[[ SOURCE INFORMATION, beginning ]]

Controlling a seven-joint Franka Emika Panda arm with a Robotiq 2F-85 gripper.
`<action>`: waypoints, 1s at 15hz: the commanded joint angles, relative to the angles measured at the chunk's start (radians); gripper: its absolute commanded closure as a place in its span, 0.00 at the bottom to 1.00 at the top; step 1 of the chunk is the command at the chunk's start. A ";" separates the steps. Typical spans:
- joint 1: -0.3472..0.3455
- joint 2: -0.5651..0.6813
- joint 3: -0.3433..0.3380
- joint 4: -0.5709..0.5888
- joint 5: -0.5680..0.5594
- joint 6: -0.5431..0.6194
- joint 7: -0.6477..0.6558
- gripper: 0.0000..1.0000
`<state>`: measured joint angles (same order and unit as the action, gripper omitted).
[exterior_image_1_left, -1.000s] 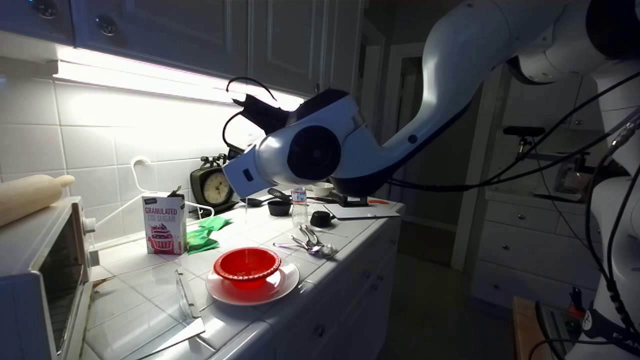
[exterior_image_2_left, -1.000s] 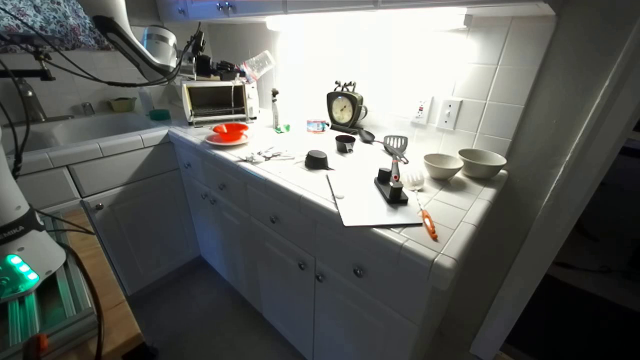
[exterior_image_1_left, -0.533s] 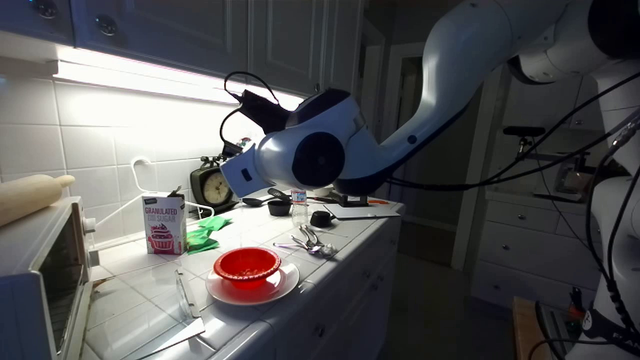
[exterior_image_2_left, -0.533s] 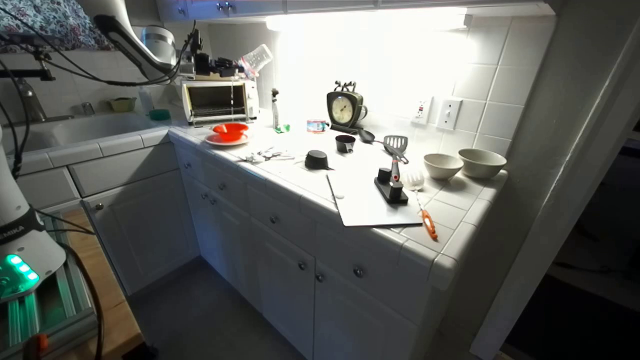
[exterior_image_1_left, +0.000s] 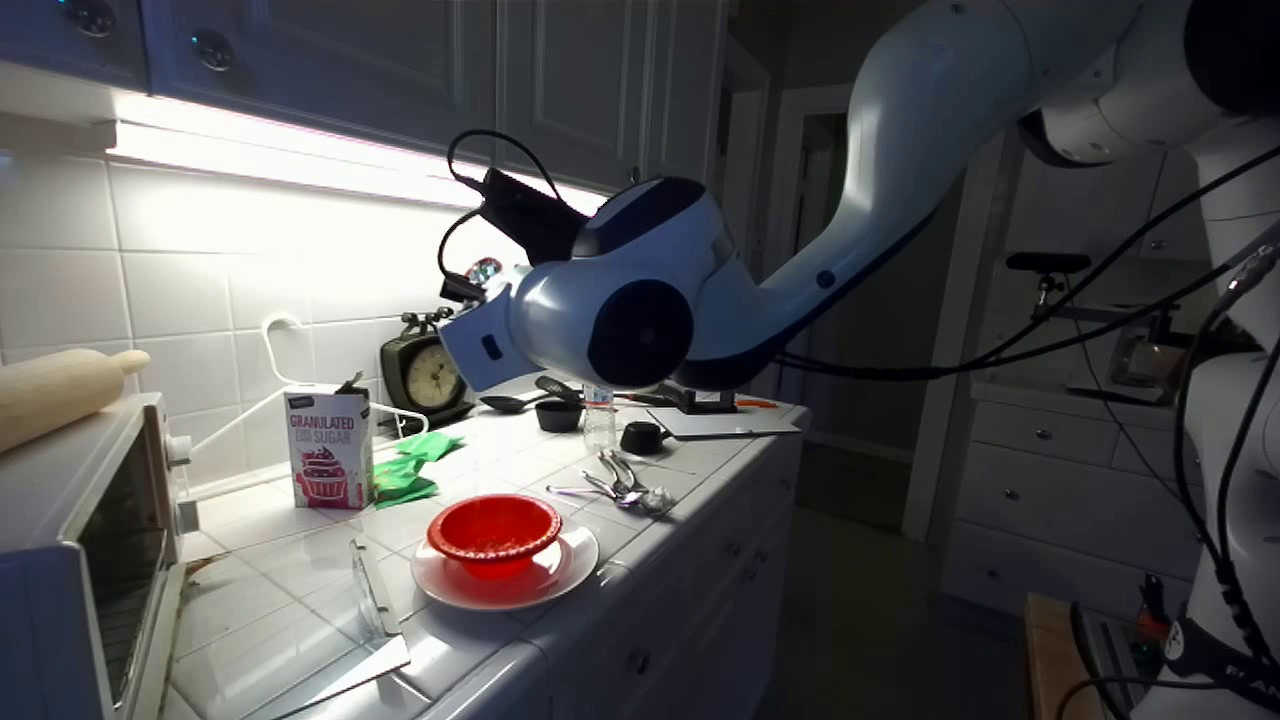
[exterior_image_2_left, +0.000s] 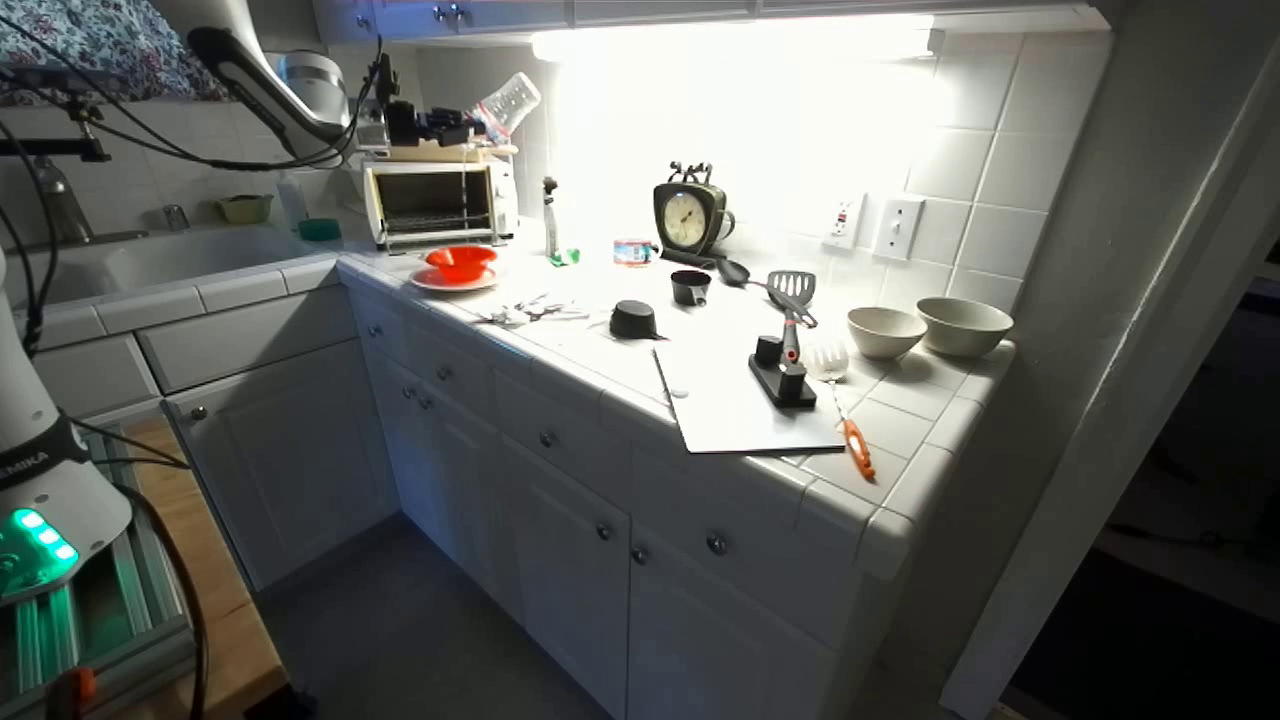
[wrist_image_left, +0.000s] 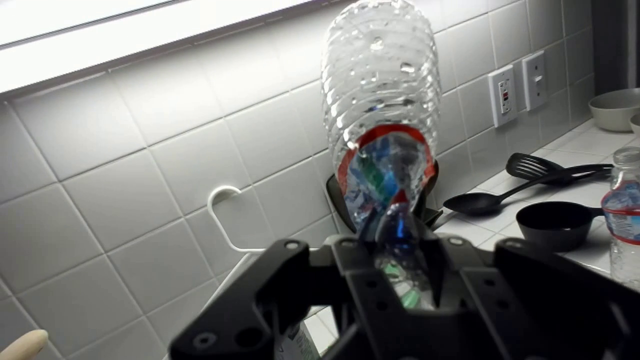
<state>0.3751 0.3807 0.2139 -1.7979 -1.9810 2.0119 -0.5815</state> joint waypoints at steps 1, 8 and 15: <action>0.005 -0.031 0.005 -0.037 -0.039 -0.031 0.028 0.98; 0.009 -0.040 0.008 -0.043 -0.051 -0.064 0.036 0.98; 0.010 -0.046 0.008 -0.051 -0.084 -0.087 0.039 0.98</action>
<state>0.3831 0.3634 0.2192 -1.8057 -2.0246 1.9503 -0.5748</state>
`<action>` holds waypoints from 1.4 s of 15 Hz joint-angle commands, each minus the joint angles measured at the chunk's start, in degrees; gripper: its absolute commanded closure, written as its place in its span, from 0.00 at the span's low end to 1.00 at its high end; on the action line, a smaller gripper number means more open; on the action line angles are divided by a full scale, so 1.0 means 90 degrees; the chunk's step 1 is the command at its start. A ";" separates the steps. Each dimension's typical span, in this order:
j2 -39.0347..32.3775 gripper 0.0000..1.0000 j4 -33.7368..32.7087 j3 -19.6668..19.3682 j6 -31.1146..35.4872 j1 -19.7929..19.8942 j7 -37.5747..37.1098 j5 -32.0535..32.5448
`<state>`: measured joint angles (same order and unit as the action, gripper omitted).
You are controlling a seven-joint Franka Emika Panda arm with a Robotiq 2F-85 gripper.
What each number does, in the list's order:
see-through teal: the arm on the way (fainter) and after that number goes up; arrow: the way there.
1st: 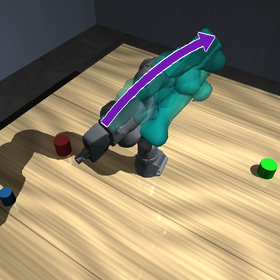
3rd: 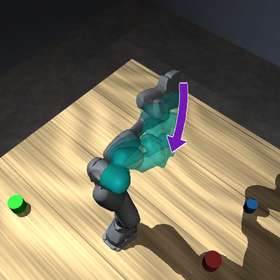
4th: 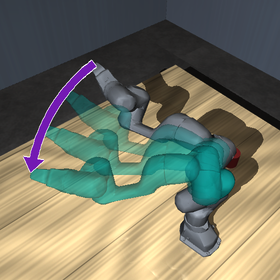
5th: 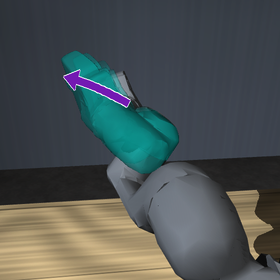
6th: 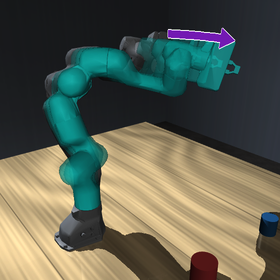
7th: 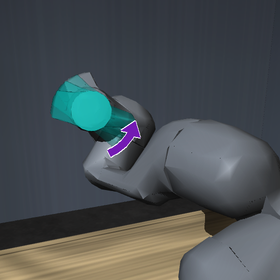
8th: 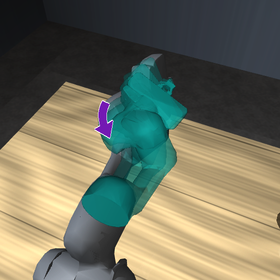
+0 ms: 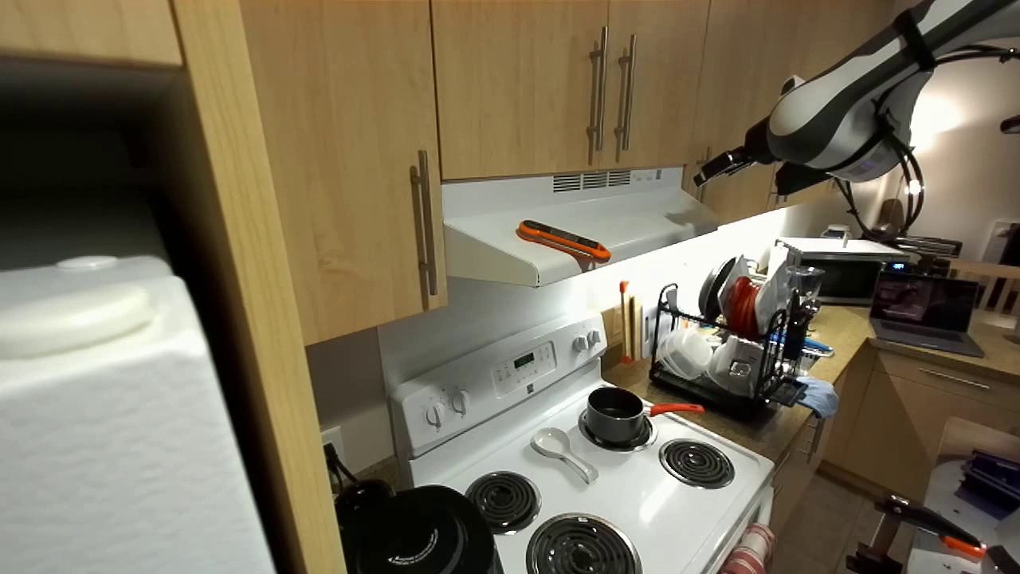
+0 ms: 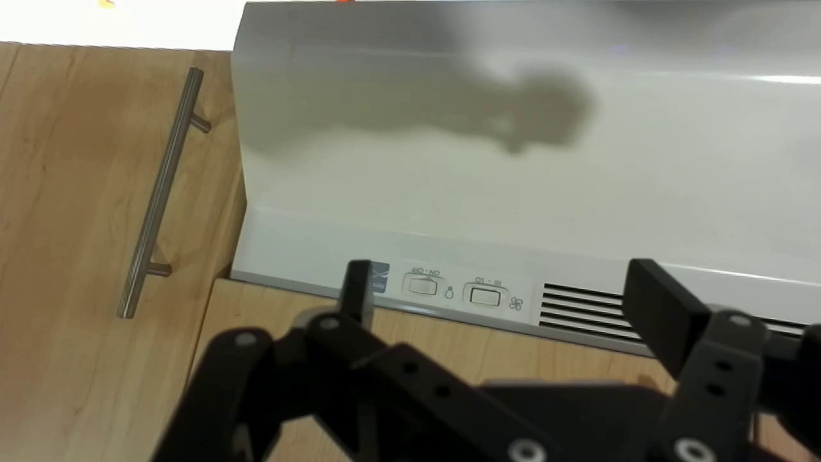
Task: Flip the switch on the white object.
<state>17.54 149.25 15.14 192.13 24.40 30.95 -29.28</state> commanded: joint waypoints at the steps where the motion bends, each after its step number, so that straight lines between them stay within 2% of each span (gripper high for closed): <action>1: -0.0155 0.00 -0.0042 0.0016 0.0118 0.0004 -0.0010 0.0003; 4: -0.0321 0.00 -0.0093 -0.0030 0.0245 -0.0074 -0.0009 0.0033; 10: -0.1004 0.00 -0.0425 0.0035 0.1067 0.0010 -0.0022 0.0017; 11: -0.0857 0.00 -0.0605 0.0208 0.0696 0.0314 0.0037 -0.0064; 13: -0.1081 0.00 -0.0795 0.0243 0.0676 0.0382 -0.0014 -0.0133; 17: -0.1415 0.00 -0.1130 0.0146 0.0633 0.0164 -0.0454 -0.0044; 21: -0.1774 0.00 -0.1363 0.0078 0.0637 -0.0235 -0.1274 0.0178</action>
<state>4.46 139.17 16.18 197.81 24.25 24.30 -29.09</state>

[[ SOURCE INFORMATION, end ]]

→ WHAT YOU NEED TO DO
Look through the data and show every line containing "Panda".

→ RESPONSE TO THIS EXERCISE
Controlling a seven-joint Franka Emika Panda arm with a Robotiq 2F-85 gripper.
You are controlling a seven-joint Franka Emika Panda arm with a Robotiq 2F-85 gripper.

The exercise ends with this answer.